Vandals defaced the walls of a mosque in western France with Islamophobic graffiti two days ahead of the start of the holy month of Ramadan, local officials said on Sunday.
Interior Minister Gerald Darmanin led political condemnation of the incident, which comes just days after an attack on another mosque in western France and amid what some Muslims say is increasing hostility to their community.
A caretaker and members of the local Muslim community in the city of Rennes discovered the graffiti early on Sunday on the walls of the mosque and Islamic cultural centre.
They included tags insulting Islam and the Prophet Mohammed, references to restarting the Crusades and a call for Catholicism to be made the state religion.
The prosecutor’s office in Rennes has opened an investigation.
Mohammed Zaidouni, president of the local regional council of Muslims, condemned the "obscene phrases”.

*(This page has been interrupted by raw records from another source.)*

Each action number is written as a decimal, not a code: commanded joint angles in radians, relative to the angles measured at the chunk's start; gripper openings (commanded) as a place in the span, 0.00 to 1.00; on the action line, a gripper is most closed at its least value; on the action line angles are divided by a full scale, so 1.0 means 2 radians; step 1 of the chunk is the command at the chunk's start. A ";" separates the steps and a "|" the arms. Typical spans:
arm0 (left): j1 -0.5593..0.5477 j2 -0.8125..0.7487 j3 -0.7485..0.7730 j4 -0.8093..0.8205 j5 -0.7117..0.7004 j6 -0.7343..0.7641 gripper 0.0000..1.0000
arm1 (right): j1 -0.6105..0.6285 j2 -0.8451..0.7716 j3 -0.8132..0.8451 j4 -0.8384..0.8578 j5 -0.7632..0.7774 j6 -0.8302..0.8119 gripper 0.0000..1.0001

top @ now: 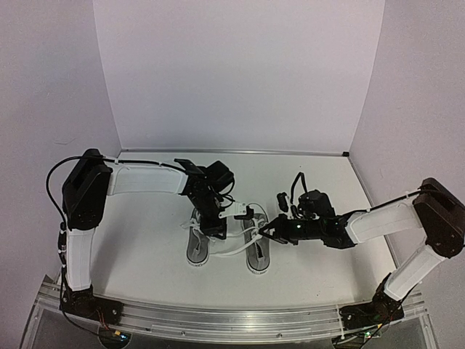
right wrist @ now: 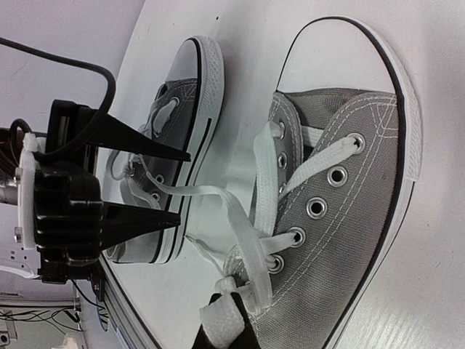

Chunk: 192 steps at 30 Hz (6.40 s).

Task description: Tie the shoes

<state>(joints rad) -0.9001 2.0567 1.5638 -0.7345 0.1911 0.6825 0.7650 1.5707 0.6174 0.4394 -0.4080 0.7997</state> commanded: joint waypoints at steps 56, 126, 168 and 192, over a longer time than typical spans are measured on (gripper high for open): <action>-0.129 -0.133 -0.085 -0.023 0.049 -0.076 0.00 | -0.026 0.016 0.070 -0.036 0.000 -0.046 0.00; -0.032 -0.271 -0.369 0.552 -0.032 -0.292 0.54 | -0.016 0.082 0.187 -0.123 -0.142 -0.142 0.17; -0.006 -0.134 -0.260 0.412 0.149 -0.253 0.43 | -0.021 0.053 0.254 -0.349 -0.060 -0.297 0.34; -0.006 -0.110 -0.258 0.394 0.138 -0.235 0.34 | 0.006 0.101 0.273 -0.385 -0.001 -0.332 0.20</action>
<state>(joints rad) -0.9150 1.8347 1.0088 0.0436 0.4610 0.1890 0.7696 1.7641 1.1244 -0.3151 -0.4409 0.1532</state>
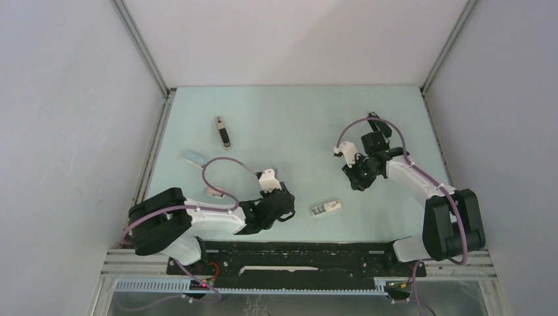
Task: Unload the staples from the stapler
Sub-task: Close the staple box at the center of the board.
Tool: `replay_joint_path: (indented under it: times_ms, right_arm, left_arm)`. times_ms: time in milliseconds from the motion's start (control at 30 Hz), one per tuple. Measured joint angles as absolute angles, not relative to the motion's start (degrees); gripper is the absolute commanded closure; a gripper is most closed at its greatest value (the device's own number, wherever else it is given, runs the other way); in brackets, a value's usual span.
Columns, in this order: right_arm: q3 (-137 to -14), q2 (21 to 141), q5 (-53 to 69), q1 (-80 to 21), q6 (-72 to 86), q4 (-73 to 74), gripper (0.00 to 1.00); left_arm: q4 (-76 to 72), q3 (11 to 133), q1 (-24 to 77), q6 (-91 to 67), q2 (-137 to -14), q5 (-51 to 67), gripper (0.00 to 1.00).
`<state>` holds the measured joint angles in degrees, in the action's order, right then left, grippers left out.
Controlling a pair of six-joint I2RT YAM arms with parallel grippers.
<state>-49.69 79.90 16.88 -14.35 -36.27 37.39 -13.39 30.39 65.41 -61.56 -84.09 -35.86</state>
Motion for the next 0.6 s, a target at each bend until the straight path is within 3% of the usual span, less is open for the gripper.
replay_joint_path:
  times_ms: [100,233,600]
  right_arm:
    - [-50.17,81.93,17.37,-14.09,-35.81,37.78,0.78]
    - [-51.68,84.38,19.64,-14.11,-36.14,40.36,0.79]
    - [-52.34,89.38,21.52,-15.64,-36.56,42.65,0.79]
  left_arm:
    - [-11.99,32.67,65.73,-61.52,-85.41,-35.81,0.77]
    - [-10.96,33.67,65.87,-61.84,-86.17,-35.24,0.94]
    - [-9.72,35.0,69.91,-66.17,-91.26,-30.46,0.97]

"We are the children of the republic and we find ourselves facing hate, violence and barbarism,” he told AFP.
Darmanin tweeted a message of solidarity on Sunday, and said he would be visiting the mosque later in the day.
The city’s socialist Mayor Nathalie Appere and its senator, Valerie Boyer, of the right-wing Republicans both denounced the incident.
In the western city of Nantes, the door of a mosque was destroyed by fire on Thursday night.
And on Friday, a 24-year-old neo-Nazi was charged for making threats against the mosque in Le Mans, also in western France.
Abdallah Zekri, president of the National Observatory Against Islamophobia, denounced what he said was the current anti-Islam climate in France.
"Unfortunately, the declarations of certain politicians are only making things worse,” he told AFP.